On the other hand, the market regulates the necessary output for the constraint
(depending on the system it might be necessary a shipping buffer – probably not
the case if market seeks to buy more than the system can produce).
Unfortunately,
most systems are not simple as this example. There might be different products
and occasions which could also imply in different constraints (keep the system
balanced is not an easy task). But the point to highlight is that the overall
system output rate is dictated by the constrained resource and not by the
capacity of each resource individually.
For instance,
consider again resource 1 in the example. It has capacity for producing 25
units per hour, even though the system output rate is only 10 units/ hour. So,
we could say that resource 1 is working only at 40% of its capacity. What is
the current view about it? Bad productivity, low efficiency. Let’s suppose one
hour of resource 1 costs $50. Producing 10 units/ hour means that each unit
costs $5 at this resource. It would cost only $2 if it produces at 100%
capacity. Most managers would increase production rate in this resource
concerned with “saving costs”. But what will be the result for the entire
system? Sales will increase? No, the overall output rate will keep at 10 units/
hour due to constraint in resource 4. Costs will decrease? On the contrary,
since certainly the inventory level throughout the system will be higher (more
money invested to produce the same as before).
The local measure
of cost per unit is just an illusion. But to overcome the assumption that a
resource idle just represents waste is a heresy. It’s necessary to break a
paradigm and states that if we want to exploit a system efficiently the first
step is to forget local efficiency, then identify the constraint and work to
elevate its output rate.
Appropriate performance measures are essential to
organizational control.
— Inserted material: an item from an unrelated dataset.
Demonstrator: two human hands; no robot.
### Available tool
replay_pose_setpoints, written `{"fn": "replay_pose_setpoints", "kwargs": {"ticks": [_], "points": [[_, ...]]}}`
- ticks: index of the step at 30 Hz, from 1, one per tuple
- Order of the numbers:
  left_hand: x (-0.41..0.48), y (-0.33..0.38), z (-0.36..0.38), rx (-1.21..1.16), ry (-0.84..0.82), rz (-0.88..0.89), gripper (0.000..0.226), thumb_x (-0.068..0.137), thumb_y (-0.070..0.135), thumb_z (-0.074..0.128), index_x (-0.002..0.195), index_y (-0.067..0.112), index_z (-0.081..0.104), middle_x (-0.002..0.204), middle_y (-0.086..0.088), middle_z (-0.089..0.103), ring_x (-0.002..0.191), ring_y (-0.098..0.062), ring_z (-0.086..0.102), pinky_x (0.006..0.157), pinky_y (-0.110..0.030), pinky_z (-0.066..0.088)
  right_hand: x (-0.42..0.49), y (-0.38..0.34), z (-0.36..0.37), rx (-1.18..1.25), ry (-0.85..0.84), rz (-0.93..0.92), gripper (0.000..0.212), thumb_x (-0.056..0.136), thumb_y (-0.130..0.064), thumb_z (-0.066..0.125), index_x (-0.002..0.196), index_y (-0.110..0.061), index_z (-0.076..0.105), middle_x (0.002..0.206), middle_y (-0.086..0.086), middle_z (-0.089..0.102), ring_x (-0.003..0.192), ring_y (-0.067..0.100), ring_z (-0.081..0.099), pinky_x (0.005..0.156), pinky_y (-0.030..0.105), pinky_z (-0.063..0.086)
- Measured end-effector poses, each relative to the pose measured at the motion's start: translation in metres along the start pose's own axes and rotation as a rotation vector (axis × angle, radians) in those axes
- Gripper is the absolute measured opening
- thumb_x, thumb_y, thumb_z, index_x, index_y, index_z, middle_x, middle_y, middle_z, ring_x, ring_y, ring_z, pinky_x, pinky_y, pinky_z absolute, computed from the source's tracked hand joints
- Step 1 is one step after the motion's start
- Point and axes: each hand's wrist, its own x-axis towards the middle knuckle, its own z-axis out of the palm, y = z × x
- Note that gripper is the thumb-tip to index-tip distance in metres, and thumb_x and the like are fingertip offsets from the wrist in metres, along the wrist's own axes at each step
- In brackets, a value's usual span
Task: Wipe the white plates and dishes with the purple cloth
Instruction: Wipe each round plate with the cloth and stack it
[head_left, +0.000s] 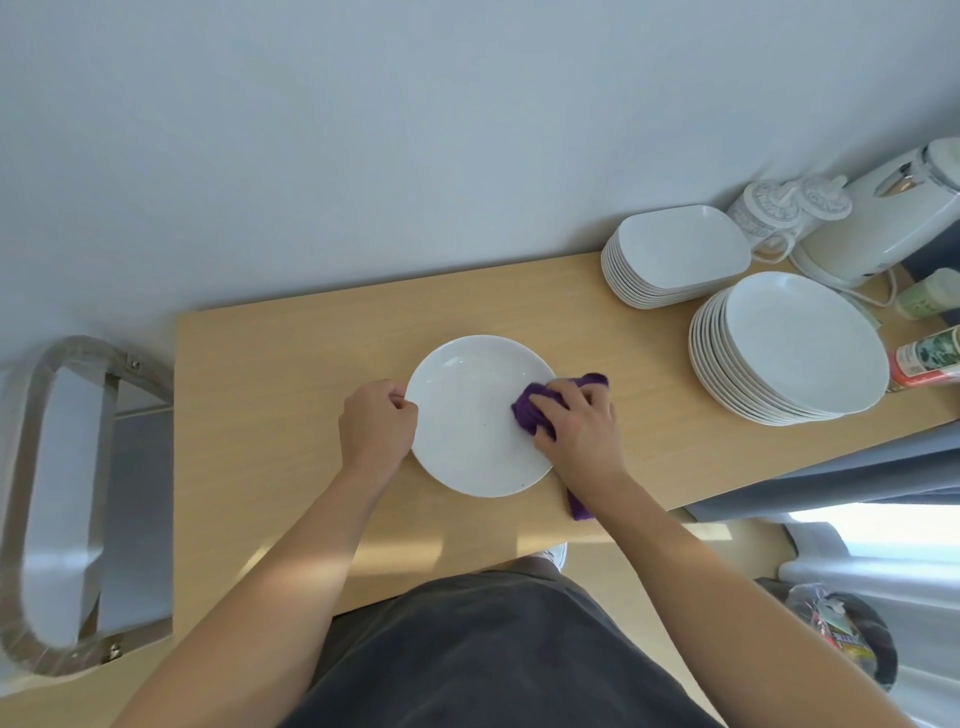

Production workers are typically evaluated by efficiency
to standard time or rate. The use of these measures encourages workers to
maximize output at each resource. Worse, these measures encourage a worker to
make more pieces than are
currently needed rather than to waste time setting up to make parts that are
needed. Clearly, non-constraints should produce only in quantities sufficient
to supply the constraint for short term requirements. Any additional production
will be excess inventory that may never be sold. The assumption behind the use
of local efficiency measures is that the system’s output will be maximize (or
cost minimized) if each resource’s output is maximized. Local productivity
measures, however, do not support the system’s productivity. In fact, the
production of excess inventory increases expense and lead time and causes order
due dates to be missed. Thus, these local productivity measures are not
consistent with the firm’s financial objectives. (Gardiner et al., 2001, p.
15)
BIBLIOGRAPHY:
AQUILANO, N.J.;
JACOBS, F.R; CHASE, R.B. Operations
Management For Competitive
Advantage. 10th ed. Irwin McGraw-Hill, 2001.
GARDINER, Stanley
C.; BLACKSTONE Jr.; GARDINER, Lorraine. The
Evolution of The Theory of Constraints. International Journal of
Management, 2001, pp. 13-16.
GOLDRATT, Eliyahu
M. What is This Thing Called Theory of
Constraints. New York: North
River, 1990.
OREEN, Eric;
SMITH, Debra, MACKEY, James T. The Theory
of Constraints And Its Implications For
Management Accounting. North River Press, 1995.
SENGE, Peter M. The Fifth Discipline: the art and
practice of the learning organization. Randoum House, 1990.